Sa fille Pauline ne lui coûtait rien encore, mais trois ans ne s'écouleraient pas sans qu'il devînt indispensable de lui donner des maîtres.
Krauss encore était à sa charge. Parler de séparation à ce serviteur si fidèle et si absolument dévoué, c'eût été le frapper au cœur.
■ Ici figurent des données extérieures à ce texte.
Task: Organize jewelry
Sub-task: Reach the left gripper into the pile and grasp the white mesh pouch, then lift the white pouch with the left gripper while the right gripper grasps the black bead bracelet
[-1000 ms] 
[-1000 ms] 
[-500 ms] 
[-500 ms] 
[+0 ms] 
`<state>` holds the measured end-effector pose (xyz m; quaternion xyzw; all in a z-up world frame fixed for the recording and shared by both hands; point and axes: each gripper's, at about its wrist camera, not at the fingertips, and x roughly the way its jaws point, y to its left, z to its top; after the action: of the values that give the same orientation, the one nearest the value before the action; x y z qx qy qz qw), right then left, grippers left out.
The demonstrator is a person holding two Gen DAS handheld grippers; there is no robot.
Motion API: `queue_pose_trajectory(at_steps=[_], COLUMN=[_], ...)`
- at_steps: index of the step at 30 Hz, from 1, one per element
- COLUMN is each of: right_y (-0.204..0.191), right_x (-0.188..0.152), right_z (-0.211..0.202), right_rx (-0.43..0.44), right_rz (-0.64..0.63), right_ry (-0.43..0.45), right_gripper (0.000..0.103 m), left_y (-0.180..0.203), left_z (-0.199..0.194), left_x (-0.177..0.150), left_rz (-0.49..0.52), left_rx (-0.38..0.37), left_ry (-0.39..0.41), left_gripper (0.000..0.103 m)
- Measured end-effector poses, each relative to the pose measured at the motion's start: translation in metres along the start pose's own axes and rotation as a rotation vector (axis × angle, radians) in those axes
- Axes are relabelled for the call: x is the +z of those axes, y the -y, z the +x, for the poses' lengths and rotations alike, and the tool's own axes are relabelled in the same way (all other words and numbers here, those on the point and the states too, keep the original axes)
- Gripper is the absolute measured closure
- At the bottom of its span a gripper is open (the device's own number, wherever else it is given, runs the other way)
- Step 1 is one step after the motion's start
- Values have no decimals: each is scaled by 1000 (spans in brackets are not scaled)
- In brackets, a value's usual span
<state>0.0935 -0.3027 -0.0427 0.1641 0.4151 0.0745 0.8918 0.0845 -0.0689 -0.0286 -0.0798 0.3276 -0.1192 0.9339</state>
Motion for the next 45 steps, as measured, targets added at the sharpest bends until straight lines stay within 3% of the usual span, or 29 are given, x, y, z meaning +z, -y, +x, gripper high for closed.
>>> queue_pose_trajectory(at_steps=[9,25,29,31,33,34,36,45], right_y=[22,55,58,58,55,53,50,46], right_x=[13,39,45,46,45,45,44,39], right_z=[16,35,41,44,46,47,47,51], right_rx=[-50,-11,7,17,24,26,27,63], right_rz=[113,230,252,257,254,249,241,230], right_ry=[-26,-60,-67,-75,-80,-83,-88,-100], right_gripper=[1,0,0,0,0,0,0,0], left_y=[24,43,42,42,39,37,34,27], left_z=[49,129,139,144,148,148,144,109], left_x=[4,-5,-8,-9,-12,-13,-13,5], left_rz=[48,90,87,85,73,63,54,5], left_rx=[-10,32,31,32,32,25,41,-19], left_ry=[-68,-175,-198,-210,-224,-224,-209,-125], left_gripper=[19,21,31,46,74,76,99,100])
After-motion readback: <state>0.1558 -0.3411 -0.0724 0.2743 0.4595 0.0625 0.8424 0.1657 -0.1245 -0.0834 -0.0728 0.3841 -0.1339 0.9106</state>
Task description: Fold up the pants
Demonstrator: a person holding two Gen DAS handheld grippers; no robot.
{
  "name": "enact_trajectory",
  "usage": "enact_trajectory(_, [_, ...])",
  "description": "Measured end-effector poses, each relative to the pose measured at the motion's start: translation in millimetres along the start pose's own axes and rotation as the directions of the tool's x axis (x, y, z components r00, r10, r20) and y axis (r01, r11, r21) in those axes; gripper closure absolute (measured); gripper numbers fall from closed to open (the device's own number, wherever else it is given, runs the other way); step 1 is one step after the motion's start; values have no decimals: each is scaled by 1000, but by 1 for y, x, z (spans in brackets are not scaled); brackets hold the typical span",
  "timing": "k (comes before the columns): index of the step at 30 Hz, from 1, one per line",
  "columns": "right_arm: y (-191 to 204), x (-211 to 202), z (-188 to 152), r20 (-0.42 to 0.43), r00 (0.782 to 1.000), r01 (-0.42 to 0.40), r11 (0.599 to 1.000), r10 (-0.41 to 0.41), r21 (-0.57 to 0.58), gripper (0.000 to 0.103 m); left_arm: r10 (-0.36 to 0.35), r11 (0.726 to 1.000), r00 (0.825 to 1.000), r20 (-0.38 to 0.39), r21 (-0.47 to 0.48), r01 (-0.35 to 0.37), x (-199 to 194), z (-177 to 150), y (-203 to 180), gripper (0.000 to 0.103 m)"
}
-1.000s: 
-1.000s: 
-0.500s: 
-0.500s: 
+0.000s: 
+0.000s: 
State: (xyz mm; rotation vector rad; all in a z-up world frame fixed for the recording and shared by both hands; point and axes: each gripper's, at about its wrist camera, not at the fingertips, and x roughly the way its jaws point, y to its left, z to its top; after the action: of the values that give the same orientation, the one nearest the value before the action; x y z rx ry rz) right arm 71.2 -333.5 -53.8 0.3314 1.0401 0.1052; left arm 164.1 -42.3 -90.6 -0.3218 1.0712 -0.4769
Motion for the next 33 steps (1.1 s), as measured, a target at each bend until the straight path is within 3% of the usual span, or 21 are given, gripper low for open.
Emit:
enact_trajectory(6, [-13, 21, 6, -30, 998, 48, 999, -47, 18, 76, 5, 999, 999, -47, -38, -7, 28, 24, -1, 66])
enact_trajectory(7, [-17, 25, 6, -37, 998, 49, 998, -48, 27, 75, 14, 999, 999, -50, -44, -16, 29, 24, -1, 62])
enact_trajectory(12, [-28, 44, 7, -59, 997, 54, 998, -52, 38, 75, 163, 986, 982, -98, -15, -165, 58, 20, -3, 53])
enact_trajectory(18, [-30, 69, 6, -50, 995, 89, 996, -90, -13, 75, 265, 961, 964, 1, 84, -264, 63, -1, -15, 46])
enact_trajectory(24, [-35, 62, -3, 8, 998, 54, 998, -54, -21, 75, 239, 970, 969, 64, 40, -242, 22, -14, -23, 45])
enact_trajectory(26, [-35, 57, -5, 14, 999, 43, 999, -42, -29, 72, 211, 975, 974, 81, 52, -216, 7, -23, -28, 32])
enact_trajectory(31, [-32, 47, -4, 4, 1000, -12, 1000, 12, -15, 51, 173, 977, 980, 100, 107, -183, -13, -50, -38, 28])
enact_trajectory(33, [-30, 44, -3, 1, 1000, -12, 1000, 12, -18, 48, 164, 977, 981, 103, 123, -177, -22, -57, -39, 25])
Déjà il avait donné à entendre qu'il n'accepterait plus de gages, et qu'au besoin il irait travailler dehors, pour augmenter, du prix, de son travail, les revenus de la maison.
Enfin, Mme Delorge avait à faire entrer en ligne de compte son entretien à elle, qui, si modeste qu'elle le supposât, coûterait toujours quelque chose.
Et qu'avait-elle, pour faire face à tant d'obligations?
Onze mille livres de rentes, pensait-elle.
Mais elle s'abusait.
M. Ducoudray, avec sa vieille habitude des affaires et des chiffres, ne tarda pas à reconnaître et à lui démontrer qu'elle s'exposerait à de cruels mécomptes, si elle basait sa dépense sur un revenu moyen de plus de neuf mille francs.
Il se pouvait qu'elle eût des années meilleures, mais le mieux était de n'y pas songer.
[Illustration:—Ah! le misérable! murmurait-il, je suis ruiné.]